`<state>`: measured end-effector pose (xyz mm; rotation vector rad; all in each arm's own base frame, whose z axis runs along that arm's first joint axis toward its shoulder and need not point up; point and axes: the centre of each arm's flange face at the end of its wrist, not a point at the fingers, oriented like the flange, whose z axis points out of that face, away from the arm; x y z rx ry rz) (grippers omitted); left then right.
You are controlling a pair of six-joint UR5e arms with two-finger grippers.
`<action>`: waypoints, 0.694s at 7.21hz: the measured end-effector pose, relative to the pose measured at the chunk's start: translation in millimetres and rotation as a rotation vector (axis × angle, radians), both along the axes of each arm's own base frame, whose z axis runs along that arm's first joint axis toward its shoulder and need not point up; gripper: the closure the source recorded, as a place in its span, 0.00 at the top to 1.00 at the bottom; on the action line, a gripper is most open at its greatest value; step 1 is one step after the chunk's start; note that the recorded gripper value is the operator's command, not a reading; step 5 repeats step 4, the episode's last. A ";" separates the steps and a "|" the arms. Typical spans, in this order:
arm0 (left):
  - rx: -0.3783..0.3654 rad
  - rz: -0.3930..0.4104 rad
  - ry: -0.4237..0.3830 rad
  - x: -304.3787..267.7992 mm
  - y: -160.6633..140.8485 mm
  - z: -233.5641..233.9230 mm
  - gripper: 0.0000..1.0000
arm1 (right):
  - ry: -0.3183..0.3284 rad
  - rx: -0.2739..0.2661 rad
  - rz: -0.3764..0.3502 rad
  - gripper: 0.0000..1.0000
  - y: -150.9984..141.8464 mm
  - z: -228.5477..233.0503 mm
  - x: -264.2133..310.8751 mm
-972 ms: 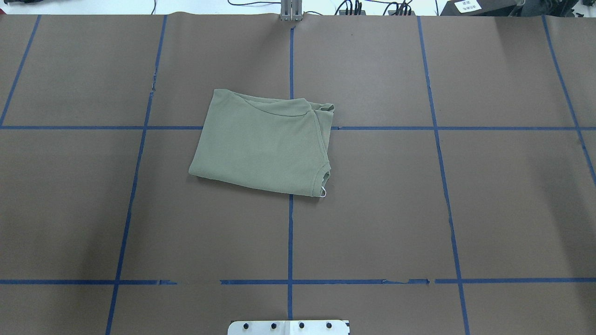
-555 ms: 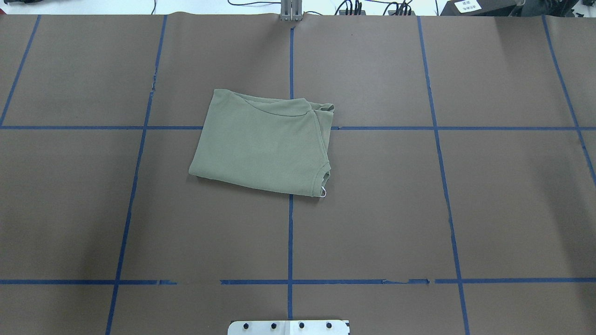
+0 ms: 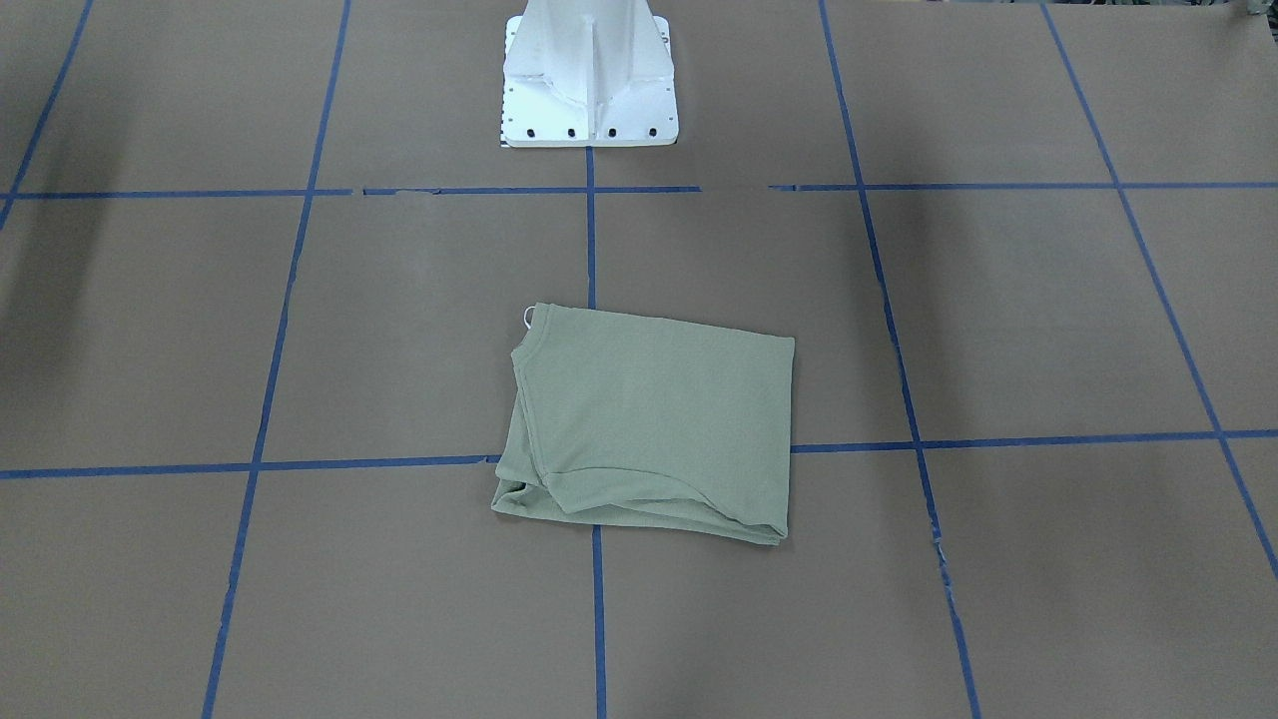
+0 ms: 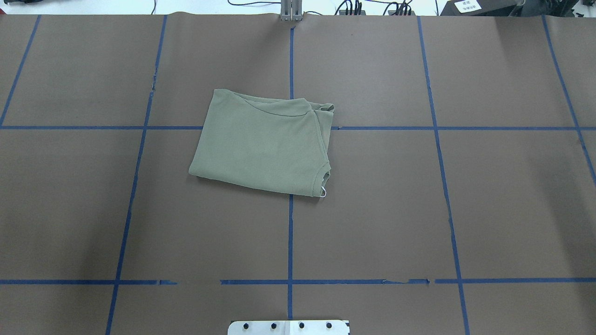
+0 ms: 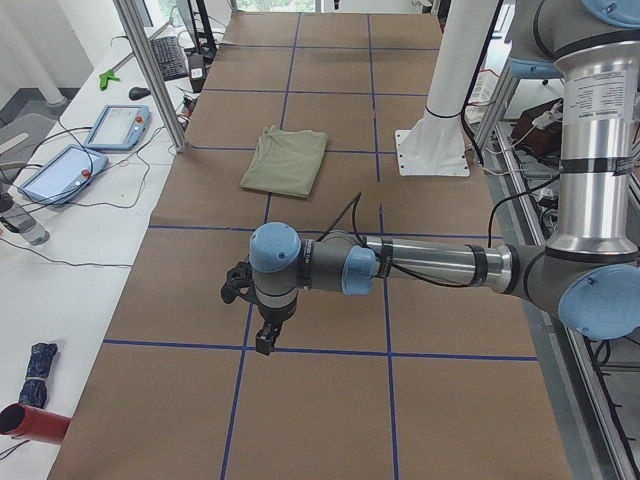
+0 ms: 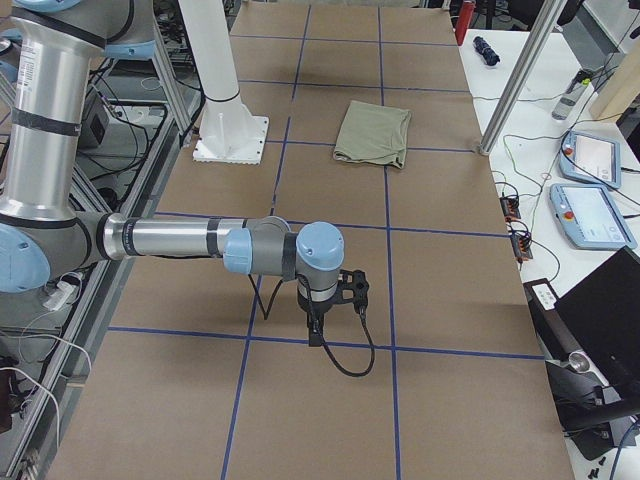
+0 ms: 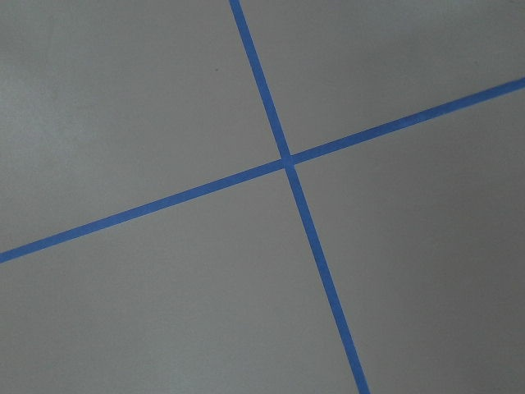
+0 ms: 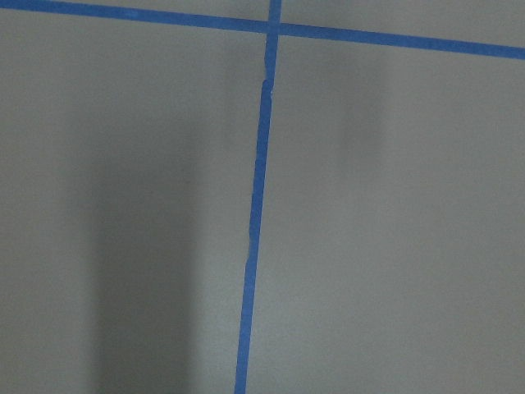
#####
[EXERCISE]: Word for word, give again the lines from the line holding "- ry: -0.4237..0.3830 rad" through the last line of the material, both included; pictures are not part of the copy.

[RESPONSE BOX]:
  - ry: -0.4237..0.3830 rad
  - x: -304.3787..267.7992 mm
  - y: -160.6633..140.8485 mm
  - z: -233.5641..233.9230 mm
  - gripper: 0.0000..1.0000
arm1 (right):
  - ry: -0.3183..0.3284 rad
  - rx: -0.2739..0.2661 rad
  - rz: -0.3764..0.3502 rad
  - gripper: 0.0000..1.0000
  - y: -150.9984..141.8464 mm
  - z: -228.5477..233.0503 mm
  - x: -264.2133..310.8751 mm
-972 ms: 
-555 ms: 
+0 ms: 
+0 ms: 
+0 ms: 
+0 ms: 
+0 ms: 
+0 ms: 

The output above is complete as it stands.